In the financial equivalent of a flash mob, this technique rapidly funds projects with relatively small sums from many people. You might already have donated to a worthy cause or a young independent film director through such websites as Kickstarter or Indiegogo. But under a law passed by Congress in 2012, crowdfunding is becoming a way to invest in financial assets as well.

This past week, AngelList, a website that matches investors with young companies that need capital, announced that it has raised $400 million from a Chinese-backed venture-capital firm to pump into promising startups. And the Financial Industry Regulatory Authority, which oversees how securities are marketed to the public, proposed new rules that would make it easier for brokerage firms to create crowdfunding portals online.

You can join crowds buying stakes in hedge funds and private-equity portfolios, technology startups in Israel, commercial real estate across the U.S., portfolios of contemporary art or even stakes in pending class-action lawsuits. You’re eligible if you have at least $200,000 in earned income or at least $1 million in net worth, not counting the value of your home.
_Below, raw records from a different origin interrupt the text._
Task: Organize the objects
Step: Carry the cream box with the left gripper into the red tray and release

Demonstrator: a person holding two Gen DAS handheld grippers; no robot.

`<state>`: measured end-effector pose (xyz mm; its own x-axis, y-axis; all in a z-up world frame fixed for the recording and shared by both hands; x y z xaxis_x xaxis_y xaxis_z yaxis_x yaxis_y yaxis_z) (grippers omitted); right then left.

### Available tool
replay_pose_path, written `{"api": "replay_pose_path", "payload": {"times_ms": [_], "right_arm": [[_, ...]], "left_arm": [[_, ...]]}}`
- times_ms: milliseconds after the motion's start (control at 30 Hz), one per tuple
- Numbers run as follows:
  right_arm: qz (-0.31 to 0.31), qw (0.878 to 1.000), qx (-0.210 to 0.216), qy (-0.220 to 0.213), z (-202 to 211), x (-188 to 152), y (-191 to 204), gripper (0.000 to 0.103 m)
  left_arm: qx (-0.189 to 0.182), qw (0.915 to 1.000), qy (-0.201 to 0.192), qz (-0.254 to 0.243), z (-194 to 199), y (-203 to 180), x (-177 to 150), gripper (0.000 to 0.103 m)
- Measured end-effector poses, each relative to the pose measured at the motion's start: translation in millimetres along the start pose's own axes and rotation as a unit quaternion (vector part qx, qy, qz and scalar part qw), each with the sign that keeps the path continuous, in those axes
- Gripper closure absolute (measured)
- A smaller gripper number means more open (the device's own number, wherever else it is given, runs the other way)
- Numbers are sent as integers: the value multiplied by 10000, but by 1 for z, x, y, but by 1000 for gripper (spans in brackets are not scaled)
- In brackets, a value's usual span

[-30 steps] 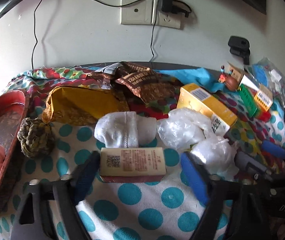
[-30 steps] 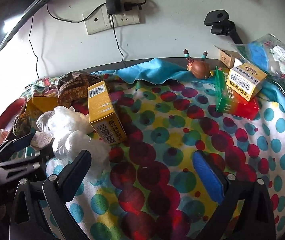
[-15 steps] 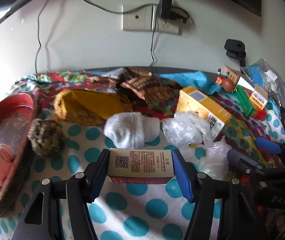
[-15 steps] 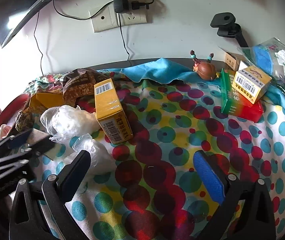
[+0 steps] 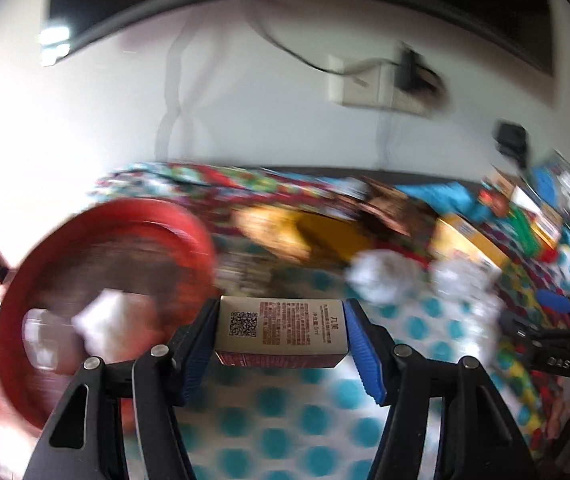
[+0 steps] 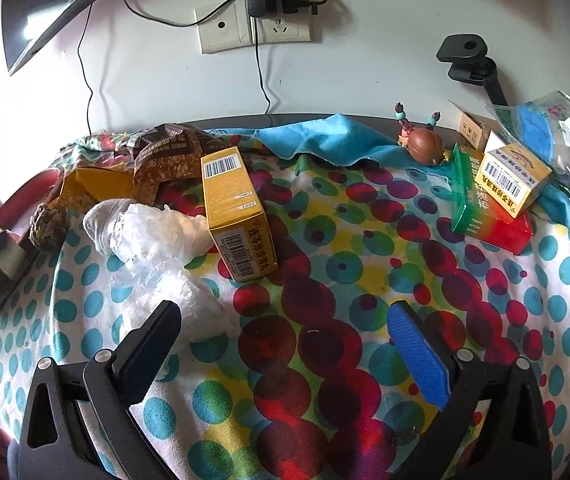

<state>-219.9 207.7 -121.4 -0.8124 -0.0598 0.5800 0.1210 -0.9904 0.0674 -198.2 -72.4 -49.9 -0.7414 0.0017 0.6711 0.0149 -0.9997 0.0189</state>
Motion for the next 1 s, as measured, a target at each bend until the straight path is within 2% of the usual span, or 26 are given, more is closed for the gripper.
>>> {"api": "replay_pose_path", "payload": {"times_ms": [167,533,700,767,1000], "right_arm": [[83,10000,-46,28,-1,-1,3,0],[194,9997,-106,44,-1,-1,6,0],[289,9996,-24,-41,3,-2,10,0],[400,9992,65,-57,4,-3,14,0],[789,9966,129,-213,10,-7,30,0]], "left_arm": [[518,9975,-78,476,16,79,5,40],[1359,9860,79,965,19,202,1,40],[1478,9805,259,1270,8,238,4,40],[1492,9777,447,1410,-4,251,6,40],[1457,9736,701,1612,-34,261,13,40]]}}
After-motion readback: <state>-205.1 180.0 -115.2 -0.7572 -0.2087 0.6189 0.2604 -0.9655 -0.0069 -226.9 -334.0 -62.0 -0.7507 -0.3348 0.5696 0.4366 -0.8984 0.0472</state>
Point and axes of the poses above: each gripper's, at about its wrist camera, not at the fingertips, and z roughly against the way its jaws point, y to its left, x to its top, the point moved 4 cm from there along -z, roughly the way its jaws point, and after that the axes turned 7 degrees about y, right-handed, at the moved point
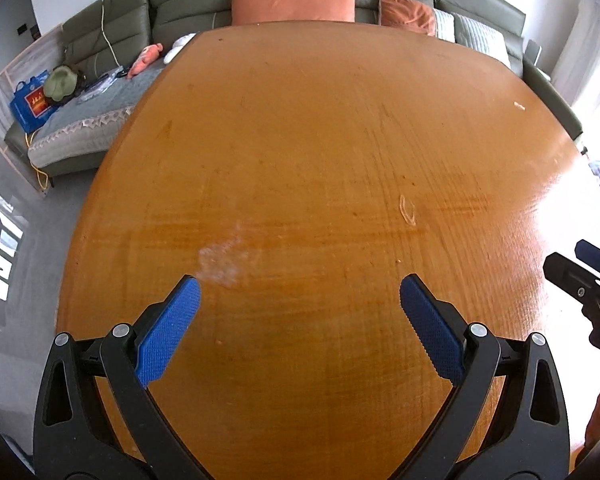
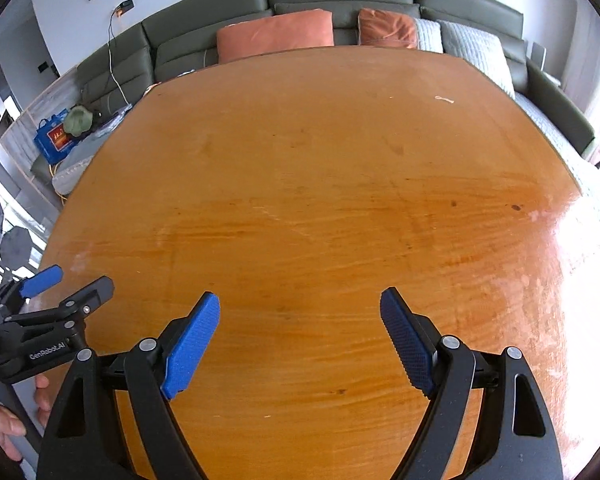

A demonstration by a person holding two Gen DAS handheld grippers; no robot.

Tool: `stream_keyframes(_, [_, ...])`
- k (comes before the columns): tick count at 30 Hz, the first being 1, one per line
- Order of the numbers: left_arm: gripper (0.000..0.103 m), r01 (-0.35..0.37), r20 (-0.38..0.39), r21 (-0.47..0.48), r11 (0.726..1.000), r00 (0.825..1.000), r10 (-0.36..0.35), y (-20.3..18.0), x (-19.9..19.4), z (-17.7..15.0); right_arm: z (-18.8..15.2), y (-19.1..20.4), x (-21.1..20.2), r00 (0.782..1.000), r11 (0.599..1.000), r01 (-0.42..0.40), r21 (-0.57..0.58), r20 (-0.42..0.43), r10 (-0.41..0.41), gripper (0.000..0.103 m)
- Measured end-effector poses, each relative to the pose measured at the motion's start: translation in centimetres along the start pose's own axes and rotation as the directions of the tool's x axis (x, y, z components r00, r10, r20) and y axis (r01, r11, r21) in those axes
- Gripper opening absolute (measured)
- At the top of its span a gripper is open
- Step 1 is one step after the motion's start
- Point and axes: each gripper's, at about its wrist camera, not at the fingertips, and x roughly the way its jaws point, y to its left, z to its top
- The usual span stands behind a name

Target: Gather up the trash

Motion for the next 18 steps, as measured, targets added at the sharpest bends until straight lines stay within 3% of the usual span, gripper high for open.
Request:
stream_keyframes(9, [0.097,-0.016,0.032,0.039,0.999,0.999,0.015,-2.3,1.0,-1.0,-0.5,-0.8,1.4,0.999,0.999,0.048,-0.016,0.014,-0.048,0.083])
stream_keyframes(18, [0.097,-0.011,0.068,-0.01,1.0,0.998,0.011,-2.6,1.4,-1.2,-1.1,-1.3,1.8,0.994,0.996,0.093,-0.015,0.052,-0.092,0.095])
Before you join the crowd, you should recognize that this investing technique is not only novel, exciting and potentially lucrative; it is also costly, risky and hard to exit.

Look, for instance, at OurCrowd, launched two-and-a-half years ago. The firm has funded 80 technology companies, mostly in Israel, with $170 million from approximately 1,500 investors putting up as little as $10,000 apiece, says chief executive Jon Medved. With startups staying private much longer than they used to, “you gotta play here,” rather than in the public markets, he says.

The firm is seeking to generate “double-digit” annual returns, says Mr. Medved. One of its portfolio companies, ReWalk Robotics Ltd., went public last year.

Costs are steep: Management fees and expenses can go up to 12%, meaning that you have to earn nearly 14% just to break even. You can’t sell your stake to anyone else and should expect to hold for several years.

The claims of crowdfunding promoters aren’t subject to the same regulatory scrutiny as, for example, the performance numbers of mutual funds.

Until this week, the website of Fundrise, which crowdfunds capital for commercial real-estate deals, included a performance graph showing that real estate produced a cumulative “355% growth” between January 2000 and January 2013, while the S&P 500 index of U.S. stocks generated “4.7% growth.”

According to research firm Morningstar, the total return on the S&P 500, including dividends, was 28.6% over that period.

Fundrise took its data on the S&P 500’s returns from Google Finance without dividends, says chief executive Ben Miller, and the firm is correcting the display on its website.

The long-term return on real-estate investment trusts has averaged 12% annually, says Morningstar. Mr. Miller says Fundrise can exceed that rate because it specializes in smaller, more-lucrative deals and its online technology and sophisticated analysis reduce costs and risks. “We can sift through a lot more deals and find the diamonds in the rough,” he says.

Another online platform, Arthena, offers fractional stakes in collections of modern art for as little as $2,500. Investors have to stay put for five years; Arthena will collect 20% of any profits, and insurance and storage costs will likely run 1% to 2% annually, says chief executive Madelaine D’Angelo.

Arthena’s website says an index of major artworks returned an average of 10.5% annually between 2004 and 2014, far outpacing the stock market. But that index is based on auction sales that include much more expensive works than the smaller, private purchases that Arthena plans to offer its crowdfunding investors. And the fickleness of the art world makes the stock market seem like a model of rationality.

“Investors should not count on a performance close to that shown by an art price index,” says Christophe Spaenjers, an economist at the French business school HEC Paris who studies the history of the art market.

Ms D’Angelo says “behavior at the higher end of the art market predicts prices at the lower end,” although she cautions that “you might lose your capital.”

Crowdfunding can offer vastly greater psychic reward than you will ever get out of a boring old index fund that mimics the market like a monkey. You might share your insights with the young entrepreneurs you fund — testing their products, recommending employees or even joining the board of directors. If you love art, you can go beyond buying a stake in paintings or sculptures — becoming an art-world insider with entrée to private gallery tours, artists’ studios, museum openings and art fairs.

But those psychic rewards come with high financial costs and risks. So don’t even think of joining the crowd unless you can do your homework and diversify. “If you’re only going to do one or two or three of these,” says Mr. Medved of OurCrowd, “you must like playing roulette.”